January 12, 2025
Production RAG checklist for leaders who need measurable answers
A pragmatic checklist for shipping retrieval-augmented generation systems that auditors, analysts, and operations teams can trust.
Retrieval-augmented generation (RAG) looks straightforward on a whiteboard: embed content, store it, stuff it into prompts, and profit. The real world introduces compliance reviews, version control, flaky connectors, and analysts who need proof that the answer was trustworthy. Over dozens of enterprise launches we distilled the recurring guardrails into a checklist that can be applied whether you run on Vertex, Bedrock, or self-hosted infrastructure.
You do not need to implement every item on day one, but ignoring the basics guarantees a rollback. Treat the list below as a living artifact shared with security, data, and product stakeholders.
1. Corpus operations
Source inventory – Know exactly which data sets feed the RAG system. We maintain a table with dataset owners, refresh frequency, and classification (public, internal, regulated). If a compliance officer asks which sources power the agent, the answer should not require spelunking through pipelines.
Connectors with deterministic retries – PDF scrapers, CRM exports, and wiki APIs all fail differently. Wrap every connector with exponential backoff and metrics. We prefer queue-driven ingests because they expose dead-letter queues when a batch refuses to parse.
Schema validation – Embed pipelines should fail loudly if the input schema shifts.
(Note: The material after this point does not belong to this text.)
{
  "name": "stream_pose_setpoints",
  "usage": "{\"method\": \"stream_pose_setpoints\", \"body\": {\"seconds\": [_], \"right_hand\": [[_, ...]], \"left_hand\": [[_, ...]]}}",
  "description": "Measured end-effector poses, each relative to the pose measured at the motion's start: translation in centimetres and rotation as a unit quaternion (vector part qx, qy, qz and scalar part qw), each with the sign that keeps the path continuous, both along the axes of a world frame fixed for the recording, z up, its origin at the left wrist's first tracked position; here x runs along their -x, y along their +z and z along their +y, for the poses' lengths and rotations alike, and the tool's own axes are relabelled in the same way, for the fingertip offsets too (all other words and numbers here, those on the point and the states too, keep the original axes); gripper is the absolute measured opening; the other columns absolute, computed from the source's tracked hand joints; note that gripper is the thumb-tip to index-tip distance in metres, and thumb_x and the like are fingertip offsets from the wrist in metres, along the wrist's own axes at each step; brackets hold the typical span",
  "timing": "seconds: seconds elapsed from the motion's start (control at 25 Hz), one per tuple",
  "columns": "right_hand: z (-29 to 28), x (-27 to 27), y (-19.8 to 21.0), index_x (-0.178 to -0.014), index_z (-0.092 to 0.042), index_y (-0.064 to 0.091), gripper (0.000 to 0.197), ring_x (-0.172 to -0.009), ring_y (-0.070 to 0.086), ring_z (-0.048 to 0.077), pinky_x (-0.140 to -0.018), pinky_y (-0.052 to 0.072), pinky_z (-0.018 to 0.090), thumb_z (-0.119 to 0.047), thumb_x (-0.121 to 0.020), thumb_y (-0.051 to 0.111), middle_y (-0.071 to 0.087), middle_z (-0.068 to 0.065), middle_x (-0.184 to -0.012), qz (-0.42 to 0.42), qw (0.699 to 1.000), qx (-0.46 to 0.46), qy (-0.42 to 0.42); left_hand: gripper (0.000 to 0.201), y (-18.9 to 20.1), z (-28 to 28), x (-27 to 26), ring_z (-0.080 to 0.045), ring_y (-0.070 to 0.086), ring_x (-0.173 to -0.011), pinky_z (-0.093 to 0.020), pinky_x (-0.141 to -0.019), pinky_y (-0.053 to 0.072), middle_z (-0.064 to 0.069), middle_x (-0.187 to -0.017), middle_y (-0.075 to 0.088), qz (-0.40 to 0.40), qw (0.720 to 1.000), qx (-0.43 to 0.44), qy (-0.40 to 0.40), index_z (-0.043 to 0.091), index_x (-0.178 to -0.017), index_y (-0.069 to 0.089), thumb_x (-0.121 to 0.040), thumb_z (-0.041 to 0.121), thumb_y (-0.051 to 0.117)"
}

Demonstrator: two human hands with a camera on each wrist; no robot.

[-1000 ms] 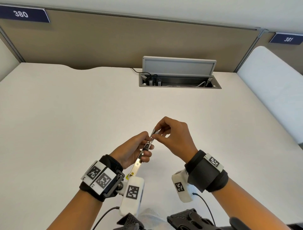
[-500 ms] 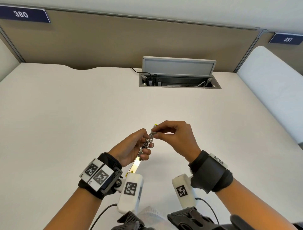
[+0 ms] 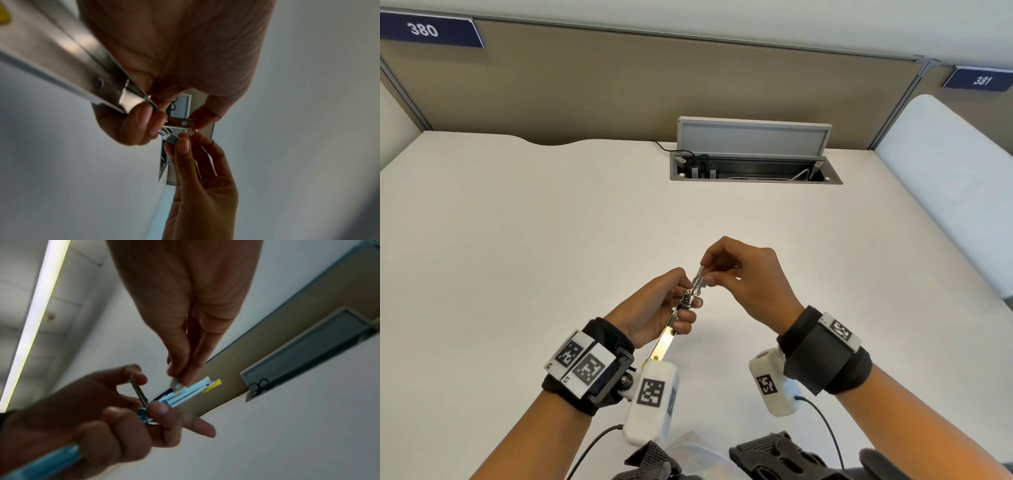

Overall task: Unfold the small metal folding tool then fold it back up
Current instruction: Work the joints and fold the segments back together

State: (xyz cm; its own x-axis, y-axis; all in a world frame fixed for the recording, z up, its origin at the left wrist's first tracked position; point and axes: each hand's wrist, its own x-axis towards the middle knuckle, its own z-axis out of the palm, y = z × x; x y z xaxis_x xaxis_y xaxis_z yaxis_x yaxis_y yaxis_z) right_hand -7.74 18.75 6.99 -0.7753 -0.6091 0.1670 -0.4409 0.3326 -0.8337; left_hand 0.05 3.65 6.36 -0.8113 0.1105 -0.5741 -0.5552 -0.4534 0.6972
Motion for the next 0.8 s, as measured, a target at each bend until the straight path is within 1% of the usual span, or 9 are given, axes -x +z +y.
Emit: {"method": "stream_pose_setpoints", "body": {"seconds": [0.08, 0.2, 0.32, 0.48, 0.68, 0.8], "right_hand": [[-0.14, -0.14, 0.08, -0.09, -0.006, 0.06, 0.019, -0.069, 0.071, 0.013, -0.071, 0.058, 0.024, 0.006, -0.077, 0.068, 0.075, 0.008, -0.077, 0.024, 0.999, -0.01, 0.021], [-0.42, -0.4, 0.21, -0.094, -0.007, 0.057, 0.024, -0.066, 0.072, 0.014, -0.069, 0.059, 0.026, 0.004, -0.077, 0.07, 0.076, 0.009, -0.078, 0.015, 1.0, -0.002, 0.01], [-0.7, -0.69, 0.23, -0.096, -0.007, 0.056, 0.026, -0.064, 0.072, 0.016, -0.067, 0.06, 0.027, 0.003, -0.076, 0.072, 0.076, 0.009, -0.078, -0.008, 1.0, 0.012, -0.01], [-0.77, -0.79, 0.28, -0.094, -0.006, 0.058, 0.024, -0.064, 0.072, 0.014, -0.067, 0.06, 0.028, 0.002, -0.077, 0.073, 0.076, 0.009, -0.078, -0.02, 0.999, 0.021, -0.02], [-0.61, -0.86, 0.24, -0.094, -0.006, 0.059, 0.023, -0.065, 0.072, 0.013, -0.066, 0.06, 0.026, -0.001, -0.077, 0.074, 0.075, 0.006, -0.078, -0.03, 0.998, 0.046, -0.037], [-0.64, -0.76, -0.05, -0.092, -0.006, 0.06, 0.021, -0.065, 0.072, 0.012, -0.066, 0.06, 0.024, -0.001, -0.077, 0.073, 0.074, 0.007, -0.077, -0.005, 0.999, 0.033, -0.035]], "left_hand": [[0.02, 0.0, 0.02, -0.03, -0.012, 0.034, -0.047, -0.021, -0.042, 0.027, -0.006, -0.072, 0.045, 0.001, 1.0, 0.0, -0.004, 0.004, -0.096, 0.049, -0.082, 0.016, 0.041], [0.018, -0.02, 0.01, -0.07, -0.012, 0.034, -0.047, -0.02, -0.042, 0.028, -0.006, -0.073, 0.044, 0.003, 1.0, 0.001, -0.004, 0.005, -0.094, 0.051, -0.083, 0.016, 0.042], [0.018, -0.02, -0.04, -0.1, -0.012, 0.035, -0.047, -0.021, -0.042, 0.028, -0.006, -0.074, 0.044, 0.003, 1.0, 0.002, -0.002, 0.006, -0.094, 0.052, -0.083, 0.016, 0.042], [0.021, -0.02, -0.17, -0.12, -0.012, 0.034, -0.048, -0.021, -0.043, 0.027, -0.006, -0.073, 0.044, 0.008, 1.0, 0.003, -0.002, 0.006, -0.1, 0.048, -0.082, 0.016, 0.042], [0.022, 0.0, -0.01, -0.09, -0.013, 0.034, -0.047, -0.021, -0.043, 0.027, -0.007, -0.074, 0.044, 0.012, 1.0, 0.011, 0.0, 0.005, -0.101, 0.048, -0.083, 0.014, 0.041], [0.019, -0.12, 0.1, -0.08, -0.012, 0.034, -0.047, -0.021, -0.043, 0.027, -0.006, -0.074, 0.044, 0.013, 1.0, 0.007, -0.007, 0.006, -0.098, 0.048, -0.082, 0.015, 0.042]]}}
We inspect the document before encoding to ensure required fields exist and that redaction rules ran.
2. Embedding management
Versioned embeddings – Treat embeddings like compiled artifacts. We store the model, tokenization settings, and chunking strategy alongside the vector files. When we retrain or change chunk sizes we write a migration document describing why.
Dual storage – Dense vectors are powerful, but they are not the only signal. Pair them with sparse indices (BM25, keyword search) or relational lookups for structured data. We maintain connectors that can query multiple stores and return a unified ranked list.
Access control – Embedding stores often lack fine-grained permissions. We overlay IAM policies at the application layer to ensure a user cannot retrieve chunks they are not allowed to see.
3. Retrieval evaluation
You cannot manage what you never measure. Our baseline includes two loops:
- Golden datasets with curated question → answer → document mappings that run nightly. These highlight regressions when someone updates chunking or vector normalization.
- Production sampling where we replay anonymized prompts and score them automatically or manually.
Metrics worth tracking:
- Recall@K for each store.
- Source agreement between dense and sparse retrievers.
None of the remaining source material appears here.